● Excerpts from a dataset
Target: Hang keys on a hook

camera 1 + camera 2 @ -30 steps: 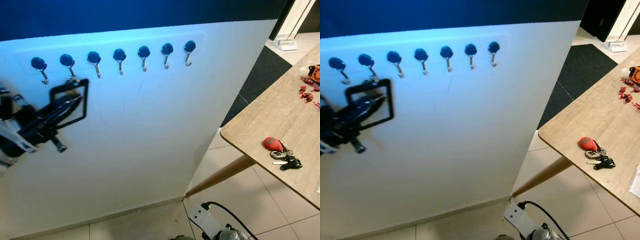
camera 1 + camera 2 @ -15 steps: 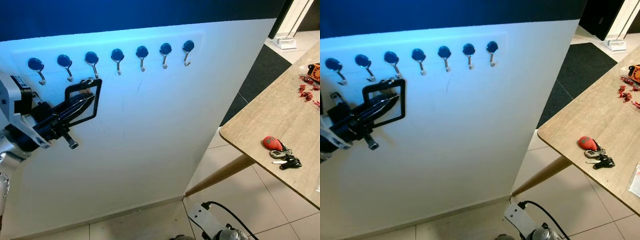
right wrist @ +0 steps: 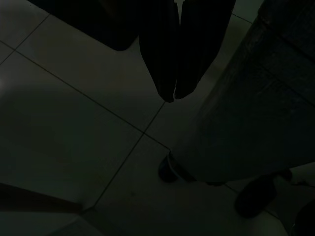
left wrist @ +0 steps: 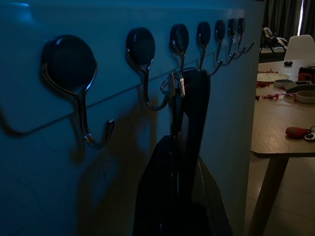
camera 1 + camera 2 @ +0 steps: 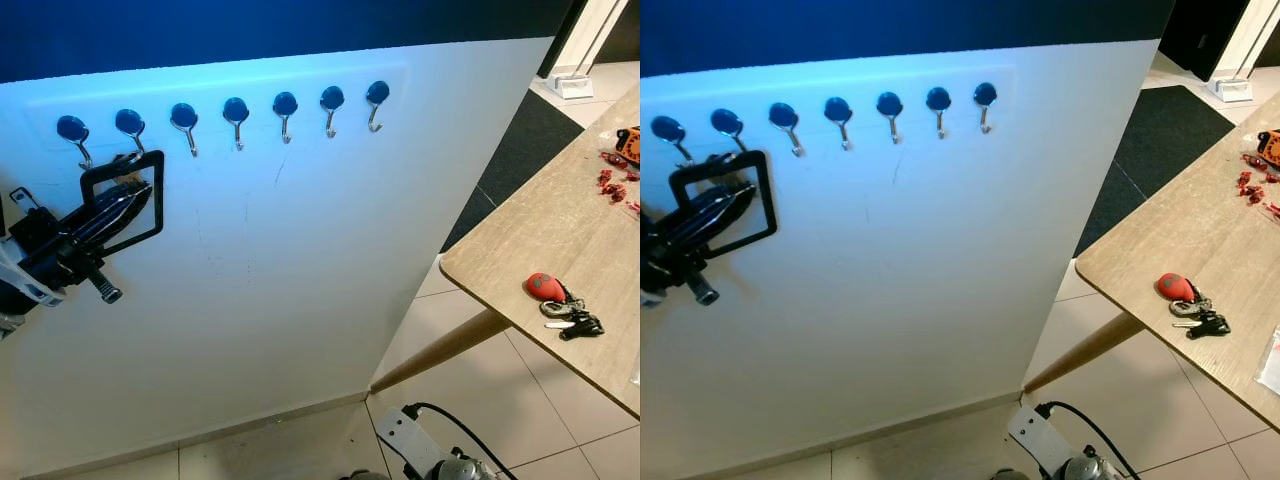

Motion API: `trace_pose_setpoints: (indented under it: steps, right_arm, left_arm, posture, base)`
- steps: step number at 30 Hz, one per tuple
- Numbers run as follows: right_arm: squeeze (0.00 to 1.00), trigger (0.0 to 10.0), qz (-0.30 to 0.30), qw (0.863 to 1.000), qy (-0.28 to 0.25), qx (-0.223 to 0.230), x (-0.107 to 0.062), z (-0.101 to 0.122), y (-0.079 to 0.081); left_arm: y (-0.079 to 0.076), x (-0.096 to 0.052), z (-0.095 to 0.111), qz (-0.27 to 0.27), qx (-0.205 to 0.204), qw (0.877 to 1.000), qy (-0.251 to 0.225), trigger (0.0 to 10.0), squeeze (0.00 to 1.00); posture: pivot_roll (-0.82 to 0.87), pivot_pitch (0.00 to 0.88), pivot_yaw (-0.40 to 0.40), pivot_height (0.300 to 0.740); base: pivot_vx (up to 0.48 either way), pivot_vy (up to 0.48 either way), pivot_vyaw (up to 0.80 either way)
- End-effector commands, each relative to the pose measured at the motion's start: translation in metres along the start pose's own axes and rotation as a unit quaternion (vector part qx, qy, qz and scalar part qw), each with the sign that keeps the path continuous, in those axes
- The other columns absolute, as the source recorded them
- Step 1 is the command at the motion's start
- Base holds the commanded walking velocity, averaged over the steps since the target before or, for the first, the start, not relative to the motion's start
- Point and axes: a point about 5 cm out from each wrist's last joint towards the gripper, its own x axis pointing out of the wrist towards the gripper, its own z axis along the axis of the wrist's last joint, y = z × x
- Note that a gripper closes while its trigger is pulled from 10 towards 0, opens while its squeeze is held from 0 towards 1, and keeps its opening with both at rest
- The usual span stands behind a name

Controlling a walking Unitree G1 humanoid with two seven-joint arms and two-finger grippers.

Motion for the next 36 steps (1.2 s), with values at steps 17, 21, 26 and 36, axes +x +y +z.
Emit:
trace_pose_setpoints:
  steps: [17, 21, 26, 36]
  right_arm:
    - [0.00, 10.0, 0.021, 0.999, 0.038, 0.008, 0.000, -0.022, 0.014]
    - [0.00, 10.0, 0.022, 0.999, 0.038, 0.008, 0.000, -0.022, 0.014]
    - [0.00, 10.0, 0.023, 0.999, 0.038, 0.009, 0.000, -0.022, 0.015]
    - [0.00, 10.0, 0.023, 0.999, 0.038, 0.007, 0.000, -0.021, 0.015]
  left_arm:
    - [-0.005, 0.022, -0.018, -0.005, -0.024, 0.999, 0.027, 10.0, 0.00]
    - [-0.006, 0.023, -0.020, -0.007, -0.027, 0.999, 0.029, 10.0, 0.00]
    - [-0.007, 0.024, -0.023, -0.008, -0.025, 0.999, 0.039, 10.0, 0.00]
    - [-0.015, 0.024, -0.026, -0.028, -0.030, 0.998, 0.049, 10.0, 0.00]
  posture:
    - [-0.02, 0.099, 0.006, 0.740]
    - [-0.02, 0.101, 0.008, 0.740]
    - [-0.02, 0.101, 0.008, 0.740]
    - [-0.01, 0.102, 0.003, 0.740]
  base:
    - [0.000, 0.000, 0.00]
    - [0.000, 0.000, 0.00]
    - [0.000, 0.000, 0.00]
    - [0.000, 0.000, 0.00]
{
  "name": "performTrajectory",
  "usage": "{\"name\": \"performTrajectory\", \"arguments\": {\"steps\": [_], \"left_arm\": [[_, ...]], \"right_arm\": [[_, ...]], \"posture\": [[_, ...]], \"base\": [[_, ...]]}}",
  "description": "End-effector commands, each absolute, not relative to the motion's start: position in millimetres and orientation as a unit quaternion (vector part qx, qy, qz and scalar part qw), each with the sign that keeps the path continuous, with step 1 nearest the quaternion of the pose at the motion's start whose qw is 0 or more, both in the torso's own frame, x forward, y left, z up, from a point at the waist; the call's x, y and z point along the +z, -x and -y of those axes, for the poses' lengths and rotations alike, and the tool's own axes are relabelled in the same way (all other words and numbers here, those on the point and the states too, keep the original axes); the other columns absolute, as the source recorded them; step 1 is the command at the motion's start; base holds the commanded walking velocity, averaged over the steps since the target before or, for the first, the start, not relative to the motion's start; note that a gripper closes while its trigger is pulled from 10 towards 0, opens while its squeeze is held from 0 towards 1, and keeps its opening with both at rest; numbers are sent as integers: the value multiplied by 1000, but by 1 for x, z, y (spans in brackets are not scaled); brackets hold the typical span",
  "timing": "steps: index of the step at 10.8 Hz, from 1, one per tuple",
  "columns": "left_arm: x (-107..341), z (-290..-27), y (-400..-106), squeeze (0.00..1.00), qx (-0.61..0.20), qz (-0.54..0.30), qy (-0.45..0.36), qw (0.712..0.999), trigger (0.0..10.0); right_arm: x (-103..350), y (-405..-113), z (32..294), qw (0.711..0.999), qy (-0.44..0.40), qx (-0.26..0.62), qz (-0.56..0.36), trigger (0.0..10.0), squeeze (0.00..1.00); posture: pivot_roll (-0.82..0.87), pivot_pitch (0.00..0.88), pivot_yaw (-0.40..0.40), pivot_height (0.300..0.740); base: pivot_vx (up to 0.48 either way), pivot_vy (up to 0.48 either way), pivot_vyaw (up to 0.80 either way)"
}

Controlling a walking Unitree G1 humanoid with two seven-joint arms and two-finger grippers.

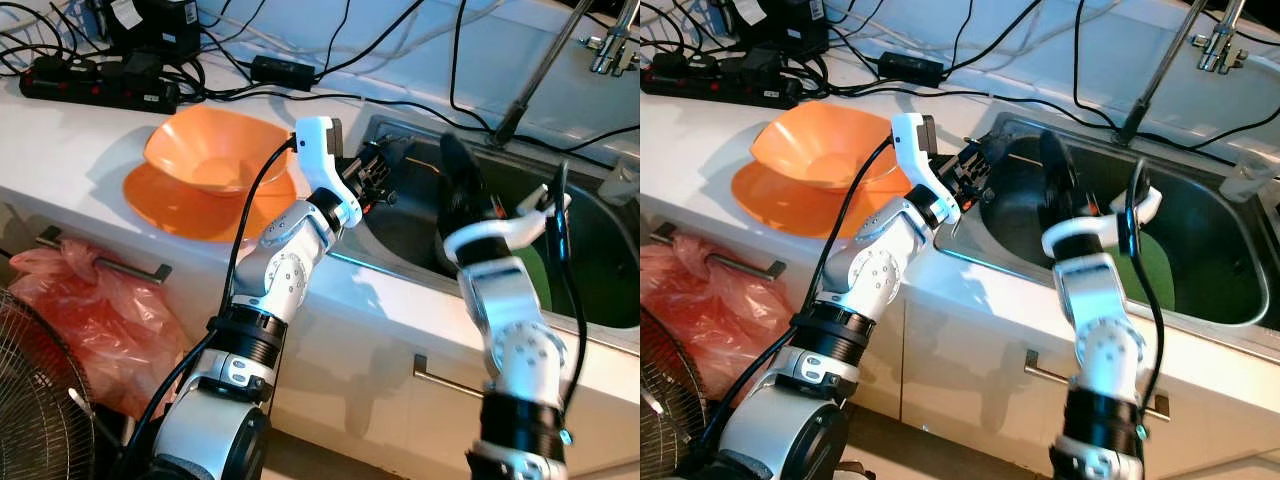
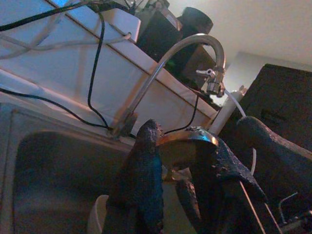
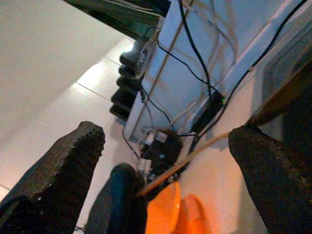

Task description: Kitchen organization

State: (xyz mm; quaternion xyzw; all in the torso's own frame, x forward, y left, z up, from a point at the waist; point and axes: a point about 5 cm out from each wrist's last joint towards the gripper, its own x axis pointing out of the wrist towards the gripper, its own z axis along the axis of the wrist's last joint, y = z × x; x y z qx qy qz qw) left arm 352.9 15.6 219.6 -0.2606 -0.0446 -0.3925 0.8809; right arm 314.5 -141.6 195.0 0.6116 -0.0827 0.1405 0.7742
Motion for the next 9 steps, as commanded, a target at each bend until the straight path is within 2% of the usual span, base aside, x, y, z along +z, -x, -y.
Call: {"name": "performTrajectory", "arguments": {"steps": [1,4,5,6,8,9], "left_arm": [[216,22,-334,0,-423,24,321,847,0],[224,20,-333,0,-423,12,354,834,0],[231,15,-336,0,-417,-5,392,820,0],[234,13,-338,0,-415,-2,394,820,0],[230,7,-344,0,-396,-8,400,827,0],[226,8,-344,0,-392,-35,426,814,0]], "right_arm": [[196,-316,135,729,-663,136,103,10000,0],[193,-327,130,704,-687,147,108,10000,0],[195,-329,130,686,-701,154,118,10000,0],[193,-331,129,676,-710,156,118,10000,0],[194,-329,128,675,-711,157,119,10000,0],[189,-328,129,674,-714,150,116,10000,0]], "posture": [[237,51,-157,740],[262,57,-161,740],[268,59,-162,740],[276,60,-165,740],[267,58,-167,740],[264,60,-169,740]], "base": [[0,0,0],[0,0,0],[0,0,0],[0,0,0],[0,0,0],[0,0,0]]}}
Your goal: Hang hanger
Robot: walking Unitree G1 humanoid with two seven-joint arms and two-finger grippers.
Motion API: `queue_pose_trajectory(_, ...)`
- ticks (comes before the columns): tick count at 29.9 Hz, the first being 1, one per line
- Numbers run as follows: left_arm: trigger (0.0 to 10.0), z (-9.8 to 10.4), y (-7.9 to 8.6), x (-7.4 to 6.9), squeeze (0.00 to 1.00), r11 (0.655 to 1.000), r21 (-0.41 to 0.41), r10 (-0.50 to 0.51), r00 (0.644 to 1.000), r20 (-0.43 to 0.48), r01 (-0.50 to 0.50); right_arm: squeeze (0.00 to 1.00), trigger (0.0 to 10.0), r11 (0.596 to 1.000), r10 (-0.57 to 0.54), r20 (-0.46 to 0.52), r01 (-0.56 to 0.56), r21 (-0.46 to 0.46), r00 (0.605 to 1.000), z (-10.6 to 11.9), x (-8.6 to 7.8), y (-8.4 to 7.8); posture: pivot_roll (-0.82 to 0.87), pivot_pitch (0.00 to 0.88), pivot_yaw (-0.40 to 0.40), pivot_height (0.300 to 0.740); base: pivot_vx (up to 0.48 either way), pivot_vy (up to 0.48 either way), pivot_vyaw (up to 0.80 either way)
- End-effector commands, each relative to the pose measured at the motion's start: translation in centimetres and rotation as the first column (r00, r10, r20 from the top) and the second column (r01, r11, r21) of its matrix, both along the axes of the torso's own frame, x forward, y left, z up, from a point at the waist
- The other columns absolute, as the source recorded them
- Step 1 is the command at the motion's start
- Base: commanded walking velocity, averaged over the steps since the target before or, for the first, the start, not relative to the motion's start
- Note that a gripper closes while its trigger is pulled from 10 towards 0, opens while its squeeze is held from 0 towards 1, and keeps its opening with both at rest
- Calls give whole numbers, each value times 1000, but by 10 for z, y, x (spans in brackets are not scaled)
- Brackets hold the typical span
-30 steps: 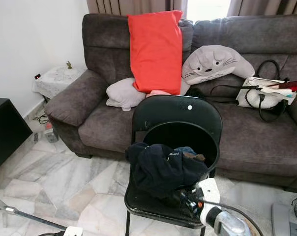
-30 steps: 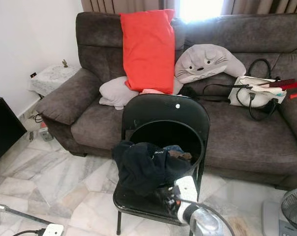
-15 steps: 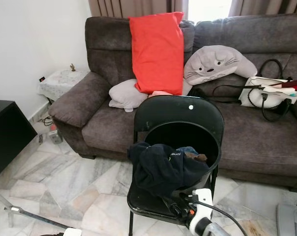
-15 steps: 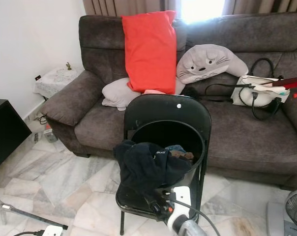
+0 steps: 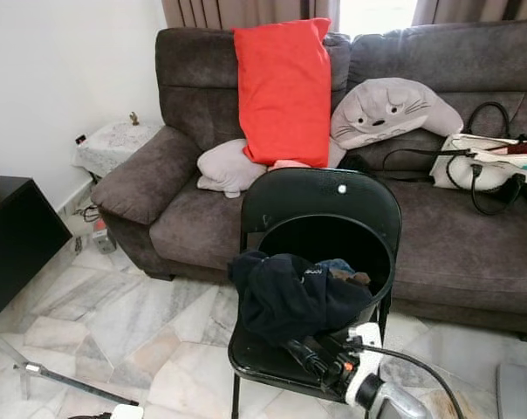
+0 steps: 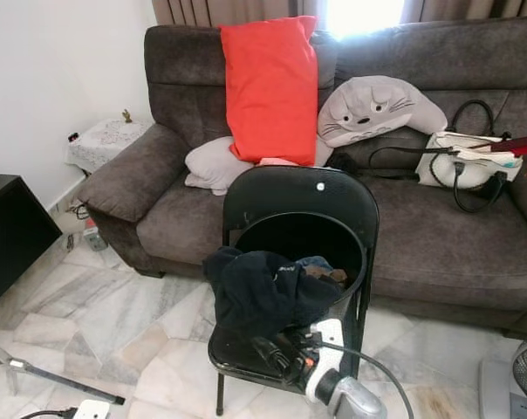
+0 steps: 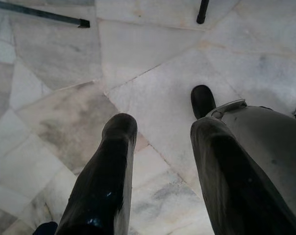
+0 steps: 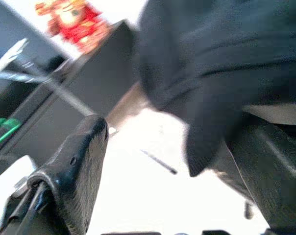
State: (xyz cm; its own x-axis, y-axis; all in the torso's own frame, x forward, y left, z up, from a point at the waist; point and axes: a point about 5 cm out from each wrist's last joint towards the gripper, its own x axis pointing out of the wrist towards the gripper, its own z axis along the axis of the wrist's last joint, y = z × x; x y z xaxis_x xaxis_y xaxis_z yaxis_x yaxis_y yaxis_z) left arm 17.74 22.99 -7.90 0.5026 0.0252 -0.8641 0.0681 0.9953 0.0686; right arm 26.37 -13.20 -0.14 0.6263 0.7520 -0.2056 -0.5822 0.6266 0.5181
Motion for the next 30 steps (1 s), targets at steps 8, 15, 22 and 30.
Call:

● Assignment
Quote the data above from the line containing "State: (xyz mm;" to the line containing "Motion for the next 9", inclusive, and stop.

● Answer box
State: (xyz mm; quaternion xyzw; all in the torso's own frame, x forward, y left, z up, from a point at the waist; point and axes: a point about 5 cm out from each wrist's last joint towards the gripper, its own x axis pointing out of the wrist towards the gripper, its own z axis along the axis of the wrist's last joint, y = z × x; x y z qx qy qz qw) left arm 352.9 15.6 219.6 -0.2606 -0.0446 -0.3925 0.8809; right arm 314.5 -141.6 195.0 0.6116 -0.0827 0.1405 0.7742
Motion for the next 9 steps, as commanded, a target at each bend until the straight path is within 2% of the usual span, base aside, x, y, z along +z, -x, -y.

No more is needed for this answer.